Write the full listing out again, keeping every line exactly as it is.

• • • • • • •

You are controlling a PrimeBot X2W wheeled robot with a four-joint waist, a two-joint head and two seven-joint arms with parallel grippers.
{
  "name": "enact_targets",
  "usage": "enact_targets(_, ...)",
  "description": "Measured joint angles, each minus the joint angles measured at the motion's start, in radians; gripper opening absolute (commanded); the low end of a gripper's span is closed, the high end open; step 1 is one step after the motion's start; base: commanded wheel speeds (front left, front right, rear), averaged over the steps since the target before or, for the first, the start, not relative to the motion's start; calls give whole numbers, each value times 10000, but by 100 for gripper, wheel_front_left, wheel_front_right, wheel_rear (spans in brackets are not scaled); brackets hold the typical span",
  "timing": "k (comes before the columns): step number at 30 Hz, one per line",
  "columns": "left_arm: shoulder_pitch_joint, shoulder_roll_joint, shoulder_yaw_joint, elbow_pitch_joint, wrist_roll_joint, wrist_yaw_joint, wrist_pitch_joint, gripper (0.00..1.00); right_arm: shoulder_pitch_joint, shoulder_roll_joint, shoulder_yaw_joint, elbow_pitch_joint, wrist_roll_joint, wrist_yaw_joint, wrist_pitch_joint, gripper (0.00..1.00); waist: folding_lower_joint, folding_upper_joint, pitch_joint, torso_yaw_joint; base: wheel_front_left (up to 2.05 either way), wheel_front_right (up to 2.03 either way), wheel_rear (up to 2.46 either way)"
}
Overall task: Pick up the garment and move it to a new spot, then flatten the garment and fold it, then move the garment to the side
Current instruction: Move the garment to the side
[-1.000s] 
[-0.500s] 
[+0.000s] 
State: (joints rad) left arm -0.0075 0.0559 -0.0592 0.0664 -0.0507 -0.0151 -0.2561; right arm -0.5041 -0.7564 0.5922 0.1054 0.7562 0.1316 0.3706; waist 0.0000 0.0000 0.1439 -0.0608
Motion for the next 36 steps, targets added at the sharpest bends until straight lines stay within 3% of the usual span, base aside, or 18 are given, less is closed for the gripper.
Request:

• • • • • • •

**ANSWER TO THIS EXERCISE:**
You are controlling a PrimeBot X2W wheeled robot with a four-joint waist, a two-joint head and two seven-joint arms with parallel grippers.
{
  "name": "enact_targets",
  "usage": "enact_targets(_, ...)",
  "description": "Measured joint angles, each minus the joint angles measured at the motion's start, in radians; gripper opening absolute (commanded); the low end of a gripper's span is closed, the high end open; step 1 is one step after the motion's start; base: commanded wheel speeds (front left, front right, rear), averaged over the steps since the target before or, for the first, the start, not relative to the motion's start; calls give whole numbers, each value times 10000, but by 100 for gripper, wheel_front_left, wheel_front_right, wheel_rear (spans in brackets are not scaled); brackets hold the typical span",
  "timing": "k (comes before the columns): step number at 30 Hz, one per line",
  "columns": "left_arm: shoulder_pitch_joint, shoulder_roll_joint, shoulder_yaw_joint, elbow_pitch_joint, wrist_roll_joint, wrist_yaw_joint, wrist_pitch_joint, gripper (0.00..1.00); right_arm: shoulder_pitch_joint, shoulder_roll_joint, shoulder_yaw_joint, elbow_pitch_joint, wrist_roll_joint, wrist_yaw_joint, wrist_pitch_joint, gripper (0.00..1.00); waist: folding_lower_joint, folding_upper_joint, pitch_joint, torso_yaw_joint; base: wheel_front_left (up to 2.05 either way), wheel_front_right (up to 2.03 either way), wheel_rear (up to 2.46 either way)"
}
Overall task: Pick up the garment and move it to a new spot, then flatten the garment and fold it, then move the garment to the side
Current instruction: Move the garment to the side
[-1.000s] 
[-0.500s] 
[+0.000s] 
State: (joints rad) left arm -0.0075 0.0559 -0.0592 0.0664 -0.0507 -0.0151 -0.2561; right arm -0.5041 -0.7564 0.5922 0.1054 0.7562 0.1316 0.3706; waist 0.0000 0.0000 0.1439 -0.0608
Motion for the next 36 steps, targets added at the sharpest bends until straight lines stay within 3% of the usual span, base aside, or 18 are given, less is closed for the gripper.
Request:

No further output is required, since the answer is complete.